I chose dark beer, my absolute favorite, from their impressive stock. But I haven't gotten high for more than a quarter-century; it was an open question whether I would react that way. So after an interview with a staff psychiatrist to make sure I would be able to handle it if I experienced a craving, I was fitted with a tube that carried beer aroma from a vaporizer into my nose. I was then slid into the machine to inhale that still familiar odor while the fMRI did its work.
Even if the smells triggered a strong desire to drink, I had long since learned ways to talk myself out of it--or find someone to help me do so. Like the 90-day drying-out period that turns out to parallel the brain's recovery cycle, such a strategy is in line with other new theories of addiction. Scientists say extinguishing urges is not a matter of getting the feelings to fade but of helping the addict learn a new form of conditioning, one that allows the brain's cognitive power to shout down the amygdala and other lower regions. "What has to happen for that cue to extinguish is not for the amygdala to become weaker but for the frontal cortex to become stronger," says Vocci.
While such relearning has not been studied formally in humans, Vocci believes it will work, on the basis of studies involving, of all things, phobias. It turns out that phobias and drugs exploit the same struggle between high and low circuits in the brain. People placed in a virtual-reality glass elevator and treated with the antibiotic D-cycloserine were better able to overcome their fear of heights than those without benefit of the drug. Says Vocci: "I never thought we would have drugs that affect cognition in such a specific way."

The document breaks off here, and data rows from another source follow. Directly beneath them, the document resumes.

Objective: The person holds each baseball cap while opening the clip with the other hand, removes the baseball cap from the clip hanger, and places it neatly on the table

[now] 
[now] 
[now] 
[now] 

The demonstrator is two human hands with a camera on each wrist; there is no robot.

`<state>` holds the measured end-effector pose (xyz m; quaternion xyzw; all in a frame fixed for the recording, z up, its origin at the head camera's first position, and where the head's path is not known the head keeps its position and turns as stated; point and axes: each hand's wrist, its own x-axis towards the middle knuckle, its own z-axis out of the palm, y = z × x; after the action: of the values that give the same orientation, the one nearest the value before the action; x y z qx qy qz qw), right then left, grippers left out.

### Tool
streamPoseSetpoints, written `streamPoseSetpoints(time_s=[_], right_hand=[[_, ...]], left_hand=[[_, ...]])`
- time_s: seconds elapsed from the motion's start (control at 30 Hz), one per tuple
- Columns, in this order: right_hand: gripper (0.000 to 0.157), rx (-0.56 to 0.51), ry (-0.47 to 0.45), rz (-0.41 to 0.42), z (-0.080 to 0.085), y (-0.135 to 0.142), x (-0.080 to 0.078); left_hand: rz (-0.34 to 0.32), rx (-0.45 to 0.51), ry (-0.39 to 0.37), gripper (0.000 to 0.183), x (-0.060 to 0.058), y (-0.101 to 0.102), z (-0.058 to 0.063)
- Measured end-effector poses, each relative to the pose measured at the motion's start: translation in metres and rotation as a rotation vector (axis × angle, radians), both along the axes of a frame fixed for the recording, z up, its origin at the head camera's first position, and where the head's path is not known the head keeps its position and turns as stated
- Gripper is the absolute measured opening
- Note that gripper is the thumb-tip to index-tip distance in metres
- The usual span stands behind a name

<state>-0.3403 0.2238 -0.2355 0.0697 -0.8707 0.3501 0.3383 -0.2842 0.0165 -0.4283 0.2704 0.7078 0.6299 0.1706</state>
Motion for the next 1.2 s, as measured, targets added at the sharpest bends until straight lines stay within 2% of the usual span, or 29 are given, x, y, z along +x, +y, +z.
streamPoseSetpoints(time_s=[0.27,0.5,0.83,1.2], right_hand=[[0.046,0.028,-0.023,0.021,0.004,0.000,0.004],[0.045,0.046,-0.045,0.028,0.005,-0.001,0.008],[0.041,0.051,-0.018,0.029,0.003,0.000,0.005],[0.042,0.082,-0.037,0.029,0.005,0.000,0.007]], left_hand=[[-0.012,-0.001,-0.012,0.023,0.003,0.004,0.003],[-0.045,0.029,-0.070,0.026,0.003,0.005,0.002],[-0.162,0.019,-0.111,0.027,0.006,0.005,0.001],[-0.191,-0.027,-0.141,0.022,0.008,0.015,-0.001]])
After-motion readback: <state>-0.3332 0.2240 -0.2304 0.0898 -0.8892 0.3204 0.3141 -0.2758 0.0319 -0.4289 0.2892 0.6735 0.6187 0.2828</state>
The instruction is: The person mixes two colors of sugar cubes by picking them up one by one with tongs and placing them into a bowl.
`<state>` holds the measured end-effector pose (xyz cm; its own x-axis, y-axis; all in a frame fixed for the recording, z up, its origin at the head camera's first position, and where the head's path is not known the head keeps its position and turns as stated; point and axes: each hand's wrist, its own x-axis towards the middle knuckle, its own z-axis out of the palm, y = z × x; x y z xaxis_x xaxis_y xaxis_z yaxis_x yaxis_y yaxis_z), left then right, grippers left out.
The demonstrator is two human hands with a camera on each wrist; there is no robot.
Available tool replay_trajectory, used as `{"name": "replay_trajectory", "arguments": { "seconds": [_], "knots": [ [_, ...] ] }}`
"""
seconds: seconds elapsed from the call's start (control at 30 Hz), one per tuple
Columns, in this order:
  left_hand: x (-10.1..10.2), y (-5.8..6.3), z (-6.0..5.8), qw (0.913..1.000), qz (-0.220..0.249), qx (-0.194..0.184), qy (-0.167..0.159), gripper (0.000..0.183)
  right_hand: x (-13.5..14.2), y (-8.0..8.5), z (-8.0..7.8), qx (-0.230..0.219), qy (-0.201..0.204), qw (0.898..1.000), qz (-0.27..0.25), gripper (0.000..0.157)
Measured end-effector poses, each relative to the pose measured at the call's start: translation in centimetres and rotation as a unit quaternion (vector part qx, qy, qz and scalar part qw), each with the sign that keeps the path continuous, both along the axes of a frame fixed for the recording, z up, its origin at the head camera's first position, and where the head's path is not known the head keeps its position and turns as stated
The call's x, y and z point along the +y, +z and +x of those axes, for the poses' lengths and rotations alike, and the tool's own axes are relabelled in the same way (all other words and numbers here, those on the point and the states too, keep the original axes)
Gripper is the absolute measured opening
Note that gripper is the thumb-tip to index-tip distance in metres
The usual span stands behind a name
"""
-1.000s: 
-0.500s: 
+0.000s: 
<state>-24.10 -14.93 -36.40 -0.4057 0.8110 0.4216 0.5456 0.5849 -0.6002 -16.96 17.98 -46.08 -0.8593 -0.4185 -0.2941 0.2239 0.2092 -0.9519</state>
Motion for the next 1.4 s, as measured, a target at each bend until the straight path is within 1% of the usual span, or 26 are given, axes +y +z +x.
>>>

Such surprises have even allowed experts to speculate whether addiction can ever be cured. That notion goes firmly against current beliefs. A rehabilitated addict is always in recovery because cured suggests that resuming drinking or smoking or shooting up is a safe possibility--whose downside could be devastating. But there are hints that a cure might not in principle be impossible. A recent study showed that tobacco smokers who suffered a stroke that damaged the insula (a region of the brain involved in emotional, gut-instinct perceptions) no longer felt a desire for nicotine.
That's exciting, but because the insula is so critical to other brain functions--perceiving danger, anticipating threats--damaging this area isn't something you would ever want to do intentionally. With so many of the brain's systems entangled with one another, it could prove impossible to adjust just one without throwing the others into imbalance.
Nevertheless, says Volkow, "addiction is a medical condition. We have to recognize that medications can reverse the pathology of the disease. We have to force ourselves to think about a cure because if we don't, it will never happen." Still, she is quick to admit that just contemplating new ideas doesn't make them so. The brain functions that addiction commandeers may simply be so complex that sufferers, as 12-step recovery programs have emphasized for decades, never lose their vulnerability to their drug of choice, no matter how healthy their brains might eventually look.
I'm probably a case in point. My brain barely lit up in response to the smell of beer inside the fMRI at McLean. "This is actually valuable information for you as an individual," said Scott Lukas, director of the hospital's behavioral psychopharmacology research laboratory and a professor at Harvard Medical School who ran the tests. "It means that your brain's sensitivity to beer cues has long passed."